■ **Task item**
The entries below hold a line with "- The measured" and a line with "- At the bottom". Return those lines and all that lie between them, exactly and only.

■ **Record excerpts**
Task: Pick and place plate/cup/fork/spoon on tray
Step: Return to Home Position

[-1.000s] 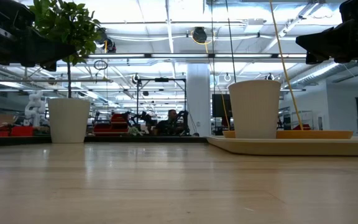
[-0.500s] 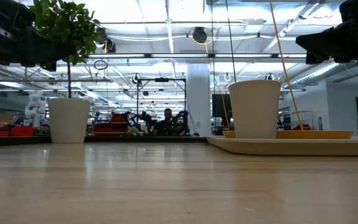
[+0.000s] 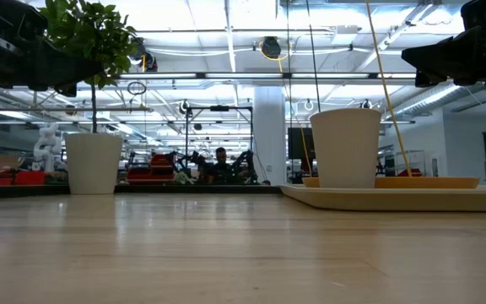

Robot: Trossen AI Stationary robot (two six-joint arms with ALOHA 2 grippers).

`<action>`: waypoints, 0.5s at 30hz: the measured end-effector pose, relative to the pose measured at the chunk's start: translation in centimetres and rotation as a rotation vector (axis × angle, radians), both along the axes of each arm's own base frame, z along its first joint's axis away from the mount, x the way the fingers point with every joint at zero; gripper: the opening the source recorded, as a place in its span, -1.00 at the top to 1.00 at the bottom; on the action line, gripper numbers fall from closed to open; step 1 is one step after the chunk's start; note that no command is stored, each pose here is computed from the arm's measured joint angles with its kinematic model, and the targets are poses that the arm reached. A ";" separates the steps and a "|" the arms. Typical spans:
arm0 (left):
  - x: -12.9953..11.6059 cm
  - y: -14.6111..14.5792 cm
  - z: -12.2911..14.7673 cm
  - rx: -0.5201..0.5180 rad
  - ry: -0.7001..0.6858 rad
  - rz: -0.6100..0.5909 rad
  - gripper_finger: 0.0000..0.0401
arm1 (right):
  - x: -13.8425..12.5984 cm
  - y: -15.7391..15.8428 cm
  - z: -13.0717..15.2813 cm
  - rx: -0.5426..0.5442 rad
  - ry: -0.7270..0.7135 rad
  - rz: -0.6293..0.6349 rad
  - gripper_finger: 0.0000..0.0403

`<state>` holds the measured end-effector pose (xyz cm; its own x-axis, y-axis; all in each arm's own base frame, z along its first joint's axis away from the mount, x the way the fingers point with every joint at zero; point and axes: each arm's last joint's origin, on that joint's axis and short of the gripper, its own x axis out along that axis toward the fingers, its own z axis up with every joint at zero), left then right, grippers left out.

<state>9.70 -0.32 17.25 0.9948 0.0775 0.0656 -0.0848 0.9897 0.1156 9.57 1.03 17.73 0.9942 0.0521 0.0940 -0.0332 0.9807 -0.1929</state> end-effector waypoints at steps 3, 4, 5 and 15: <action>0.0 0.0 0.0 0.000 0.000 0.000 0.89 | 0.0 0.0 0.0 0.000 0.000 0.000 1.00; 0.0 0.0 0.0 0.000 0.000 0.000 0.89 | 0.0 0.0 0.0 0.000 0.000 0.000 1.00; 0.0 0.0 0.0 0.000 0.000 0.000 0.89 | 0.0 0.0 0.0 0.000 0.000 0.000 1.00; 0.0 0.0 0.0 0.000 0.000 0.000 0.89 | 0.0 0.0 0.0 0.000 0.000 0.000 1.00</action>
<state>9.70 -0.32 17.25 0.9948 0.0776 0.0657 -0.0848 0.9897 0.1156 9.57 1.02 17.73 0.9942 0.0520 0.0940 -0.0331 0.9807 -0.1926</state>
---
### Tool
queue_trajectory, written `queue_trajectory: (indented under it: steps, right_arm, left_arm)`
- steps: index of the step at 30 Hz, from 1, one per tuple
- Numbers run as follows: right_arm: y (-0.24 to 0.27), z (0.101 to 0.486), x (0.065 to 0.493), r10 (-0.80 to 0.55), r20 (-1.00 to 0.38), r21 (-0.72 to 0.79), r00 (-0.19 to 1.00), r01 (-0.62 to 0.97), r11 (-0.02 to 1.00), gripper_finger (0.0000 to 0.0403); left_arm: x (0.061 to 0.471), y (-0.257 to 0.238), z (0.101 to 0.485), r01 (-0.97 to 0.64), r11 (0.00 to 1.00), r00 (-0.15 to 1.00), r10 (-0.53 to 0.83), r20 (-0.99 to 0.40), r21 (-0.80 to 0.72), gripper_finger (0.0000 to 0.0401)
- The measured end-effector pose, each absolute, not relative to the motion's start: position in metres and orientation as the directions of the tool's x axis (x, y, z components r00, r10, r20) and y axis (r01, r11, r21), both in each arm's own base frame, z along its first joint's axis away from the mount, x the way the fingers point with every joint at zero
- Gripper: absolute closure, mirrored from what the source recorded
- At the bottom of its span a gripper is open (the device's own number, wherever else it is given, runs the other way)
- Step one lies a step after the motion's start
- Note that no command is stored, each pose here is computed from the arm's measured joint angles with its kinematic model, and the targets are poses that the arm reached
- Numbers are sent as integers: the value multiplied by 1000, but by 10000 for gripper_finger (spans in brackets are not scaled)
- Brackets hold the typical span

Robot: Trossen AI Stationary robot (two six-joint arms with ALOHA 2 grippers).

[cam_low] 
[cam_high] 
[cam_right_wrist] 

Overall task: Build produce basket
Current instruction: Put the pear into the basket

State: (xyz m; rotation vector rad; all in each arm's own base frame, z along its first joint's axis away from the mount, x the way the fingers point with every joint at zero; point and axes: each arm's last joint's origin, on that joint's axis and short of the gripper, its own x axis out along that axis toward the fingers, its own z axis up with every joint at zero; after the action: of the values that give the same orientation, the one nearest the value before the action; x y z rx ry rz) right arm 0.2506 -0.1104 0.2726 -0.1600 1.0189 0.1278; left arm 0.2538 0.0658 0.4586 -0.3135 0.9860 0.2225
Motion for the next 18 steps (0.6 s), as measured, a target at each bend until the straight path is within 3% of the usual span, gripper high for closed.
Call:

■ **Solution to this problem**
- The measured end-effector pose, each absolute, not relative to the motion's start: position in metres and orientation as the directions of the tool's x axis (x, y, z components r00, r10, r20) and y axis (r01, r11, r21), both in each arm's own base frame, z along its first joint's axis away from the mount, x the way the fingers point with every joint at zero
- Gripper: absolute closure, mirrored from what the source recorded
- At the bottom of its span a gripper is open (the device's own number, wherever else it is given, runs the other way)

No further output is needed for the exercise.